- Interactive map of Onicha
- Country: Nigeria
- State: Ebonyi State
- Capital: Isu

Government
- • Local government chairman: Ogbofia Ikechukwu

Area
- • Total: 476 km^{2} (184 sq mi)

Population (2006)
- • Total: 236,828
- • Density: 498/km^{2} (1,290/sq mi)
- Time zone: UTC+1 (WAT)
- Postal code: 491

= Onicha =

Onicha is a Local Government Area of Ebonyi State, Nigeria. It is made up of the following towns; Oshiri, Onicha-Igboeze, Abaomege, Ukawu, Isu, Ugwulangu and Isinkwo. The headquarters is located in the town of Isu. The area council derived its name from the town of Onicha-Igboeze.

The local government is made up two subgroups of Igbo people; Ezza people (Ukawu, Abaomega and Isinkwo) and Ohaozara people (Oshiri, Isu and Onicha-Igboeze).
It was created in 1991 from the Ohaozara Local Government while creating Abia state.
It has an area of 476 km^{2} and has a population of 236,828 according to the 2006 census.
The chairman is Hon. Ogbofia Ikechukwu. The postal code of the area is .

==Climate and geography==
The climate of Onicha is savanna, or tropical wet and dry. The district's yearly temperature is 28.58 °C and it is -0.88% lower than Nigeria's norms. There are 204.98 wet days and 201.58 mm of precipitation in Ndiagu-Onicha each year.

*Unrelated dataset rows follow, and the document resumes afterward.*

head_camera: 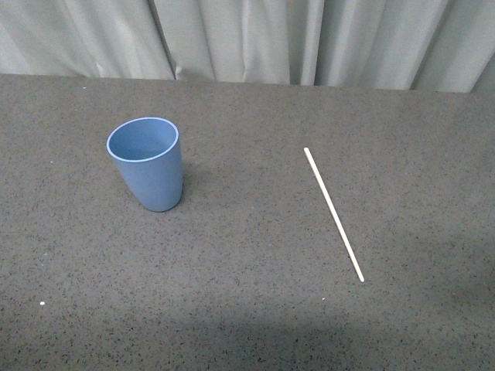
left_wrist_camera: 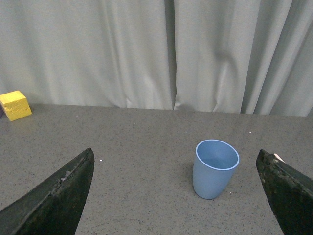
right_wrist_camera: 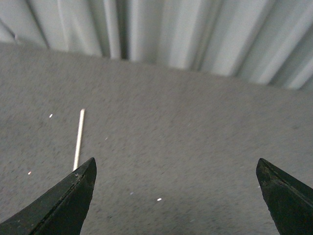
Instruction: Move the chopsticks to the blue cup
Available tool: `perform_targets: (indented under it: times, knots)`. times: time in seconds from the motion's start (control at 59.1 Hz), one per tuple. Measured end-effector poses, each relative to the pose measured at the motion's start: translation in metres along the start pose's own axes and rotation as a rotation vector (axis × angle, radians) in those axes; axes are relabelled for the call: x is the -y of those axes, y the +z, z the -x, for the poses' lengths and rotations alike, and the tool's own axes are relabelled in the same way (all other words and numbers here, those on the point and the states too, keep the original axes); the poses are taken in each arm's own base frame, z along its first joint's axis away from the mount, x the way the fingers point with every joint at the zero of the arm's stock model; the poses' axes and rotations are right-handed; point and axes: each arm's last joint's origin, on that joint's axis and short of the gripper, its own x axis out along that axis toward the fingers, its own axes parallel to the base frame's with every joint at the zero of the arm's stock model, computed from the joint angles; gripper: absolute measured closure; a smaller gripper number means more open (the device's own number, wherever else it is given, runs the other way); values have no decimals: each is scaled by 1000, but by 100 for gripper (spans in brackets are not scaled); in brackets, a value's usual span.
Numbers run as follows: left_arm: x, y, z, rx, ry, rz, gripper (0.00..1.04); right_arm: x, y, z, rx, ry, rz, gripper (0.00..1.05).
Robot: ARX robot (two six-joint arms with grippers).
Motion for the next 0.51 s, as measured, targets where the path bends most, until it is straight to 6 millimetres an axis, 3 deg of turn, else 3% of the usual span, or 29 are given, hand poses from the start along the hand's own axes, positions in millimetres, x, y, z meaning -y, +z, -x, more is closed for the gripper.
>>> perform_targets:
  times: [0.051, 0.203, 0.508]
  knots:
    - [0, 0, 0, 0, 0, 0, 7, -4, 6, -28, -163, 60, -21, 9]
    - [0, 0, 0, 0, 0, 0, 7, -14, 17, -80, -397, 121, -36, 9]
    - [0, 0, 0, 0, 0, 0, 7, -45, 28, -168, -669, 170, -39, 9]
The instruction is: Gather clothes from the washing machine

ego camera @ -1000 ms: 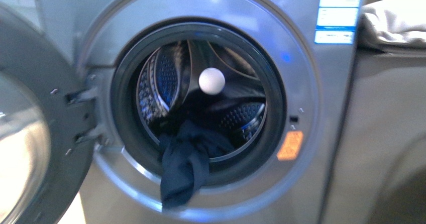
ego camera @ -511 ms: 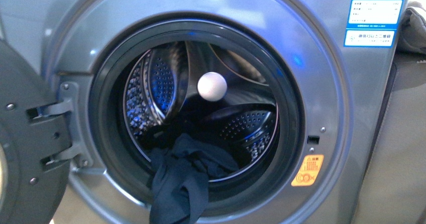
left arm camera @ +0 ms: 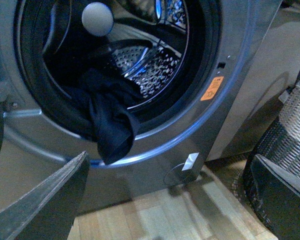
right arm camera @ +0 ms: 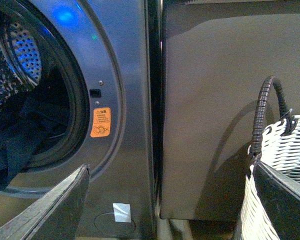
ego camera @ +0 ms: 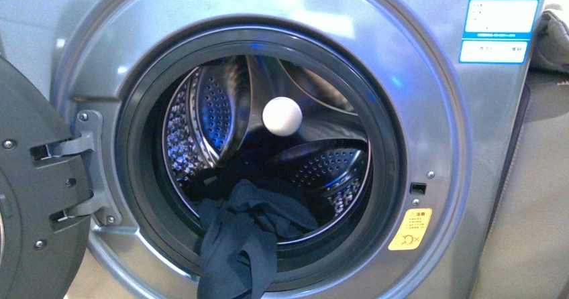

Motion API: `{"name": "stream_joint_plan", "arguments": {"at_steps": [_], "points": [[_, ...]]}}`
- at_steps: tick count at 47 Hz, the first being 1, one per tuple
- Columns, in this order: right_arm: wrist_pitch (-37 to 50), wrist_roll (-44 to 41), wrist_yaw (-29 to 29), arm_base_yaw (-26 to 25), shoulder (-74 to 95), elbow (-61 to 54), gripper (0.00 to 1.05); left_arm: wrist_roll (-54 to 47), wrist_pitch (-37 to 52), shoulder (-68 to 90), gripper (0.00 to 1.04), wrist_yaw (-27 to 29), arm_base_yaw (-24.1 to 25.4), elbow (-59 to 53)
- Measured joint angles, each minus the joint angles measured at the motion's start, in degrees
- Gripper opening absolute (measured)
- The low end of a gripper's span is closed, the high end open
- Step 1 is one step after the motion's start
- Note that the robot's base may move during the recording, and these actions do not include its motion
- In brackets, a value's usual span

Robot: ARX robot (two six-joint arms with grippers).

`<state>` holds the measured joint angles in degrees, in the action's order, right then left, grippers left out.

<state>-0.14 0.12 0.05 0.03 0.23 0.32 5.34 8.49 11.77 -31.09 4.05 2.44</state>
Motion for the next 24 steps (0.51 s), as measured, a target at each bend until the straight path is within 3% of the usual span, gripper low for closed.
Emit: {"name": "stream_joint_plan", "arguments": {"at_steps": [13,24], "points": [[0.00,0.00,-0.02,0.00,0.00,0.00,0.97,-2.19,19.37,21.40,0.98,10.75,-11.74,5.05],[0.00,0.00,0.00,0.00,0.00,0.00,0.97,-5.99,34.86,45.62,0.98,14.97,-17.57,11.65]]}}
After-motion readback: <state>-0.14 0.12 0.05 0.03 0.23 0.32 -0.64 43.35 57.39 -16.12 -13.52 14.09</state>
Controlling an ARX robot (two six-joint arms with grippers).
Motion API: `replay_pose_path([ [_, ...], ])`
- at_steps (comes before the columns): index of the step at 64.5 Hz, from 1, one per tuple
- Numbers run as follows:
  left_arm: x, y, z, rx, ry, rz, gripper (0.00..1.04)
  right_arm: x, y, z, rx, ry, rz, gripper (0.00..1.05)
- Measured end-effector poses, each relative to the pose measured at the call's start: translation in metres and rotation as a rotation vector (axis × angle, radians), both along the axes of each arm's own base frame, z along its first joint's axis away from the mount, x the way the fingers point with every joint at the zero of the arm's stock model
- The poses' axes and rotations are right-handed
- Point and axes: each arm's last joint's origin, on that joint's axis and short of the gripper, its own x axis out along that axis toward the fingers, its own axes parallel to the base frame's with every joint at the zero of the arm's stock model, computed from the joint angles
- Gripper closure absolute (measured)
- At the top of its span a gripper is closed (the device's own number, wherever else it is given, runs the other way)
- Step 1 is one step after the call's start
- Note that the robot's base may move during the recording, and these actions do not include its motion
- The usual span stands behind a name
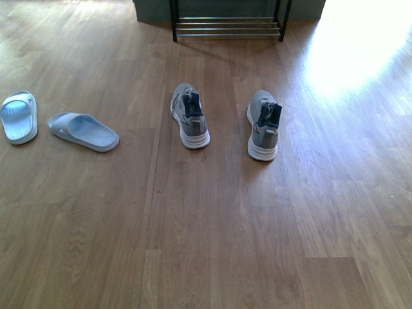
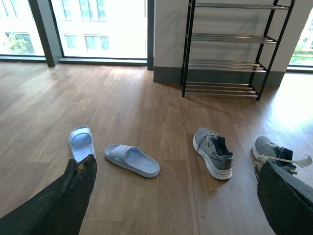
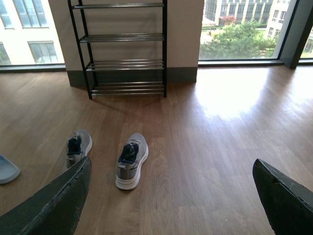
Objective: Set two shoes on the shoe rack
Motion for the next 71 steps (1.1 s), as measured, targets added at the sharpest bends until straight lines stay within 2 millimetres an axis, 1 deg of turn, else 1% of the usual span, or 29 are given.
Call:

Onicha LGA experiences an average wind speed of 11 km/h and an average temperature of 28 degrees Celsius or 82 degrees Fahrenheit. The LGA experiences two distinct seasons: the dry season, which occurs between October and February, and the rainy season, which lasts from March to September.

==Economy==
Rice, yam, cassava, and maize are among the crops that are widely farmed in Onicha LGA, which has a rich agricultural history. The Abaomege Central Market, one of the LGA's many marketplaces where a range of goods are bought and sold, is part of the area's thriving commercial industry. Onicha LGA residents also work in crafts and hunting.